More significantly, the villains here aren't bean-counting corporate fat cats, but teachers' unions and school-board members. Dramatically, people who wear chalk-dusted jackets and carry bag lunches don't make for the most exciting villains. Politically, it's startling to see the liberal inspirational drama hijacked to promote a pet conservative cause. Won't Back Down, which has had advance screenings as part of a word-of-mouth promotional campaign, has already drawn protests from educators, including the American Federation of Teachers.

The movie is produced by Denver billionaire Philip Anschutz's Walden Media, the company that also helped produce Davis Guggenheim's pro-charter-schools documentary Waiting for Superman in 2010. The "actual events" refers to the "parent trigger" legal cases, in which a majority of parents and teachers can legally oust the administration of a poorly performing public school and take it over as a charter operation. Proponents say charter schools ensure parental input and teacher accountability. Critics argue that the political right's enthusiasm for charter schools is more about busting teachers' unions than improving the quality of education.

Don't count on Won't Back Down to provide much enlightenment on the issue. Director and co-writer Daniel Barnz (Beastly, Phoebe in Wonderland) has created a drama that's as intellectually crude as it is emotionally calculated. At the outset, the movie presents us with a character who is intended to embody all that is wrong with the education system, a sullen, overweight second-grade teacher named Deborah (Nancy Bach) at Adams Elementary School. Deborah shops online during class, sneers at kids who struggle academically and leaves school promptly at 3 p.m. When two-job single mom Jamie Fitzpatrick (Gyllenhaal) asks for help for her dyslexic daughter Malia (Emily Alyn Lind), the lazy teacher shrugs her off: Union rules say she doesn't have to care. The school's corrupt principal is no more help.

A desperate Jamie enters Malia's name into a lottery for the wonderful-sounding Rosa Parks Charter School. Before the names are announced, the school's inspiring principal (Ving Rhames) offers the applicants a rousing take-back-education speech. Although Malia doesn't win a spot, Jamie sees another Adams Elementary teacher, Nona Alberts (Davis), at the same meeting. The teacher's trying to get her son, who is learning-impaired, into a better school as well.

After doing some research, she approaches Nona, and asks her like a child asking another to play: "Do you want to start a school together?"

Both actors have proved elsewhere they're far better than this hokey blend of melodrama and political cartoon. Gyllenhaal, who dresses in rock 'n' roll sexy clothes and spins with enthusiasm, is our surrogate Erin Brockovich here, but her perkiness gets tiresome. Davis gets a little more to chew on, as she becomes Norma Rae in reverse: Initially a dignified sufferer in the education factory, she becomes an empowered political firebrand.

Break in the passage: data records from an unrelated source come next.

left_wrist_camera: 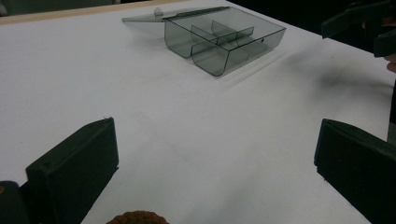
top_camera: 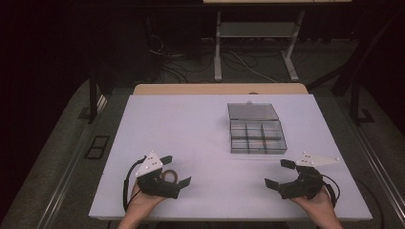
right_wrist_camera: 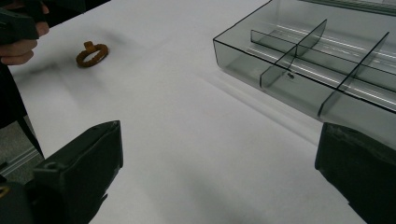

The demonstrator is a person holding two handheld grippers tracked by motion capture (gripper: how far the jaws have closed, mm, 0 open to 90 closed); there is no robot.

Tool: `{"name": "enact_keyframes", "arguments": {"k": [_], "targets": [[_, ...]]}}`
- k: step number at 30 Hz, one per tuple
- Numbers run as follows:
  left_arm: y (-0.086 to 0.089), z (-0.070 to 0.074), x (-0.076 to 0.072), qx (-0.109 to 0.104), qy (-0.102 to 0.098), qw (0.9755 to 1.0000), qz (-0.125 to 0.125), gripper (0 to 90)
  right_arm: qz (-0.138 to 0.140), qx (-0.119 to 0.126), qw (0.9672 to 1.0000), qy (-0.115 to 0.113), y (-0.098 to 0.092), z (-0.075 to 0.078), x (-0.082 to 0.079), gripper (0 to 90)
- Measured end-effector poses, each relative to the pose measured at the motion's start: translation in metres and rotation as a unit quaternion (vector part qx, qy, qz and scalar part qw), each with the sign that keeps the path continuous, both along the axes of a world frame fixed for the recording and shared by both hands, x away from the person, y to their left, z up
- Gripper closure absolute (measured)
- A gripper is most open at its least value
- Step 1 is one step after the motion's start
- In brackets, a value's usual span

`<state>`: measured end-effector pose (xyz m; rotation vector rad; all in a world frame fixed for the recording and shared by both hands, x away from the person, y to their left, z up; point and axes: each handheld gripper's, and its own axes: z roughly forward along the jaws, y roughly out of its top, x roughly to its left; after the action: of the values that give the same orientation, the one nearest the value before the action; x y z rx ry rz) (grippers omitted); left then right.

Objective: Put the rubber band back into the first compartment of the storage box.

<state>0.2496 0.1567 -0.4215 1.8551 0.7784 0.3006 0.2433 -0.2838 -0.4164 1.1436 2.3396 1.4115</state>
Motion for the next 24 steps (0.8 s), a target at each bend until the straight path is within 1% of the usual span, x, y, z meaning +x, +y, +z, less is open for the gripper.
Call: {"name": "enact_keyframes", "arguments": {"k": [6, 7, 16, 20, 24], "targets": [[0.0003, 0.0001, 0.0002, -0.001, 0.0, 1.0, -0.001, 0.0, -0.002, 0.001, 1.0, 0.003, -0.002, -0.0001, 0.0, 1.2], [0.0002, 0.0001, 0.0003, -0.002, 0.001, 1.0, 0.0, 0.0, -0.002, 0.001, 1.0, 0.007, -0.0027, -0.0002, 0.0001, 1.1], [-0.0005, 0.0007, -0.0002, 0.0, -0.001, 1.0, -0.005, 0.0, -0.004, 0.0, 0.9999, 0.009, -0.0044, -0.0015, 0.0016, 1.1], [-0.0009, 0.0006, -0.0003, -0.001, 0.0, 1.0, -0.004, 0.0, -0.003, -0.004, 0.9999, 0.013, -0.0036, -0.0021, 0.0016, 1.1], [-0.0009, 0.0005, -0.0003, 0.0, 0.0, 1.0, -0.003, 0.0, -0.001, -0.004, 0.9999, 0.013, -0.0035, -0.0022, 0.0017, 1.1]]}}
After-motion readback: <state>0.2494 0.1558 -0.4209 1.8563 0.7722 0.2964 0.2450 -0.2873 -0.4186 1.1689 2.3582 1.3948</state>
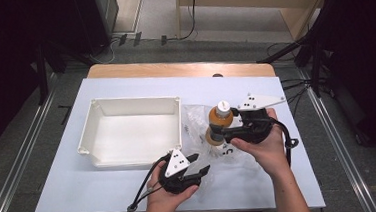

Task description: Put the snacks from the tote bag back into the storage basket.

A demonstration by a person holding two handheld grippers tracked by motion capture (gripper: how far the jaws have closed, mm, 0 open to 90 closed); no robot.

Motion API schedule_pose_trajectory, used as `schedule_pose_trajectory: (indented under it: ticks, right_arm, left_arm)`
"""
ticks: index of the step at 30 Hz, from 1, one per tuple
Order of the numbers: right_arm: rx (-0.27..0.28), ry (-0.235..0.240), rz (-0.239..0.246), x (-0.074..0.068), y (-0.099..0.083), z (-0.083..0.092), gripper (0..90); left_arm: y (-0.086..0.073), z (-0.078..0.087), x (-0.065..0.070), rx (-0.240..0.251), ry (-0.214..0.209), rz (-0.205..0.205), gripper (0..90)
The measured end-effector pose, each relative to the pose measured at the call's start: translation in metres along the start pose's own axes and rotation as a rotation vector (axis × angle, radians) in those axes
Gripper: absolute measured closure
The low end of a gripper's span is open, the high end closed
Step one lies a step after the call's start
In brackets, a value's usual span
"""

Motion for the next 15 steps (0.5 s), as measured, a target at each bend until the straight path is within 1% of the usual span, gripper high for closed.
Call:
schedule_pose_trajectory:
  ticks: [3,7,8,10,15]
  right_arm:
    - [-0.001,0.001,0.000,-0.001,0.000,-0.003,31.1]
    - [-0.008,-0.004,-0.006,0.000,-0.001,-0.005,31.0]
    - [-0.007,-0.005,-0.010,0.000,-0.001,-0.005,31.1]
    - [-0.006,-0.006,-0.015,0.001,-0.001,-0.007,31.0]
    - [-0.010,-0.011,-0.019,0.001,-0.001,-0.010,31.1]
  left_arm:
    - [-0.003,0.007,0.000,-0.004,-0.004,-0.001,47.6]
    - [-0.006,0.019,0.001,-0.010,-0.039,-0.007,47.7]
    - [-0.007,0.023,0.000,-0.014,-0.040,-0.014,47.7]
    - [-0.009,0.029,-0.003,-0.012,-0.043,-0.016,47.7]
    - [-0.014,0.041,-0.015,-0.008,-0.027,0.001,47.7]
Point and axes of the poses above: each handheld gripper's, and its own axes: z roughly backward along the jaws, y roughly out of its top, x roughly to its right, the point moved 10 cm from there along -z, roughly forward along the jaws, and after that the axes turned 15 degrees about x, right-handed, at the moved point
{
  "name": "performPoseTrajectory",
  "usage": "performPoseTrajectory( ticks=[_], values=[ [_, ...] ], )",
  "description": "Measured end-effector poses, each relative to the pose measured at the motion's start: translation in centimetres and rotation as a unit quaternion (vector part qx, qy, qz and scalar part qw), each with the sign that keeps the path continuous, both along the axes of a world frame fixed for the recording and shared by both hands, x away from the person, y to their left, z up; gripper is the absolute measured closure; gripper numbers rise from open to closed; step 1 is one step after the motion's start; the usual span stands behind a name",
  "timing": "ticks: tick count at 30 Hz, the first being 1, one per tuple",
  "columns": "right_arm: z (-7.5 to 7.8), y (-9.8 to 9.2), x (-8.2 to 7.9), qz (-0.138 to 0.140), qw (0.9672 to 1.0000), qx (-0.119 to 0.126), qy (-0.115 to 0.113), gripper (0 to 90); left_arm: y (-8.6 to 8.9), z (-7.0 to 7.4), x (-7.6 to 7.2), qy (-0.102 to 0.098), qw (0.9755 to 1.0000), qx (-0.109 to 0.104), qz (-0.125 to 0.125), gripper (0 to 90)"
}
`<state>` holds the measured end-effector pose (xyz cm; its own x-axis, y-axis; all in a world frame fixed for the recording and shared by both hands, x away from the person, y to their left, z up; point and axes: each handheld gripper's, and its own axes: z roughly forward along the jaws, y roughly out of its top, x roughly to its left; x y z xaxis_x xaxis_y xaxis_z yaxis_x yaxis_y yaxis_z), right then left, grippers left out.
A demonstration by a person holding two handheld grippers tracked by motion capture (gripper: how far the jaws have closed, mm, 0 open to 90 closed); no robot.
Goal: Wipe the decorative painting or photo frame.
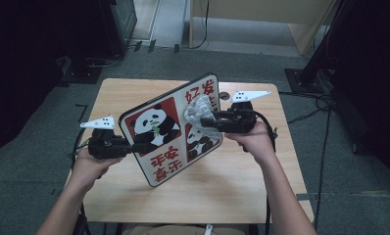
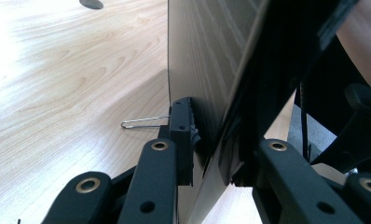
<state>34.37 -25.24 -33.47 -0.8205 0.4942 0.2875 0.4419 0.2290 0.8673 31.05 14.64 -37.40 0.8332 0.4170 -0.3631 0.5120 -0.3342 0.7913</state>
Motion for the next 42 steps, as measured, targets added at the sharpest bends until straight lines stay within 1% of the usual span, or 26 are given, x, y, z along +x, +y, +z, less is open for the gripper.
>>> performPoseTrajectory(
  ticks=[2, 3, 10, 21, 22, 24, 26, 27, 33, 40, 42],
  values=[
    [-0.1, 0.0, 0.0, -0.001, 1.0000, 0.000, 0.000, 61.6, 0.0, 0.0, 0.0, 0.000, 1.0000, 0.000, 0.001, 75.6],
    [-0.2, 0.0, -0.1, -0.002, 1.0000, 0.001, 0.003, 61.6, 0.0, 0.0, 0.0, 0.000, 1.0000, 0.000, 0.001, 75.6],
    [-0.6, 0.0, -0.2, -0.002, 1.0000, -0.002, 0.003, 61.2, 0.0, 0.0, 0.0, 0.007, 1.0000, 0.001, -0.005, 75.0],
    [-1.9, -0.2, -0.5, -0.002, 0.9999, -0.005, 0.012, 60.8, 0.0, 0.0, 0.1, 0.007, 1.0000, 0.000, -0.006, 74.9],
    [-2.0, -0.2, -0.5, -0.004, 0.9999, -0.005, 0.016, 60.8, 0.0, 0.0, 0.1, 0.008, 0.9999, 0.000, -0.007, 74.9],
    [-2.3, -0.2, -0.6, -0.003, 0.9999, -0.004, 0.013, 60.8, 0.0, 0.0, 0.1, 0.008, 0.9999, 0.000, -0.007, 74.9],
    [-2.5, -0.2, -0.7, -0.005, 0.9998, -0.006, 0.017, 60.7, 0.0, 0.0, 0.1, 0.008, 0.9999, 0.000, -0.007, 74.9],
    [-2.7, -0.2, -0.7, -0.005, 0.9998, -0.009, 0.015, 60.6, 0.0, 0.0, 0.1, 0.008, 0.9999, 0.000, -0.007, 74.9],
    [-3.3, 0.1, -0.9, -0.006, 0.9997, -0.012, 0.021, 60.6, 0.0, 0.0, 0.1, 0.008, 0.9999, -0.001, -0.009, 74.7],
    [-3.9, 0.3, -1.1, -0.008, 0.9994, -0.024, 0.023, 60.4, 0.0, 0.0, 0.1, 0.008, 0.9999, -0.001, -0.009, 74.6],
    [-4.0, 0.3, -1.2, -0.008, 0.9994, -0.024, 0.024, 60.5, 0.0, 0.0, 0.1, 0.008, 0.9999, -0.001, -0.009, 74.6]
  ],
)
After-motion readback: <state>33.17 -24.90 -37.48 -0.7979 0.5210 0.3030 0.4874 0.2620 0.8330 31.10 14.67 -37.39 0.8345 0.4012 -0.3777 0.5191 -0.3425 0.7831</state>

Meanwhile, Jamie and Nona's crusades awaken fresh allies to forgotten ideals. Jamie has to contend with a crisp union soldier (Holly Hunter in a Nancy Reagan wig) who tries to follow orders from her zealous overseers until she can't live with herself any more. In parallel scenes, Nona bonds with a burned-out, soon-to-retire, school-board chair (a fine turn from Marianne Jean-Baptiste) and helps the woman reignite her love of education. Also joining the Charter School crusade is a doe-eyed male teacher, Michael (Oscar Isaac), who provides Jamie with a romantic interest, as well as offering some token pro-union objections before he sees the light.

As a movie trying to make the case for parental management of the education process, Won't Back Down, doesn't make an entirely convincing case. Jamie checks out Michael's backside as she sees him working the classroom, and instantly knows he's a great teacher. Why? Because he makes lessons fun by getting the kids to line dance with him as he plays the ukulele. Clearly, it will only be a short few steps before America claims its place at the forefront of education, at least in all subjects related to ukulele-accompanied line dancing.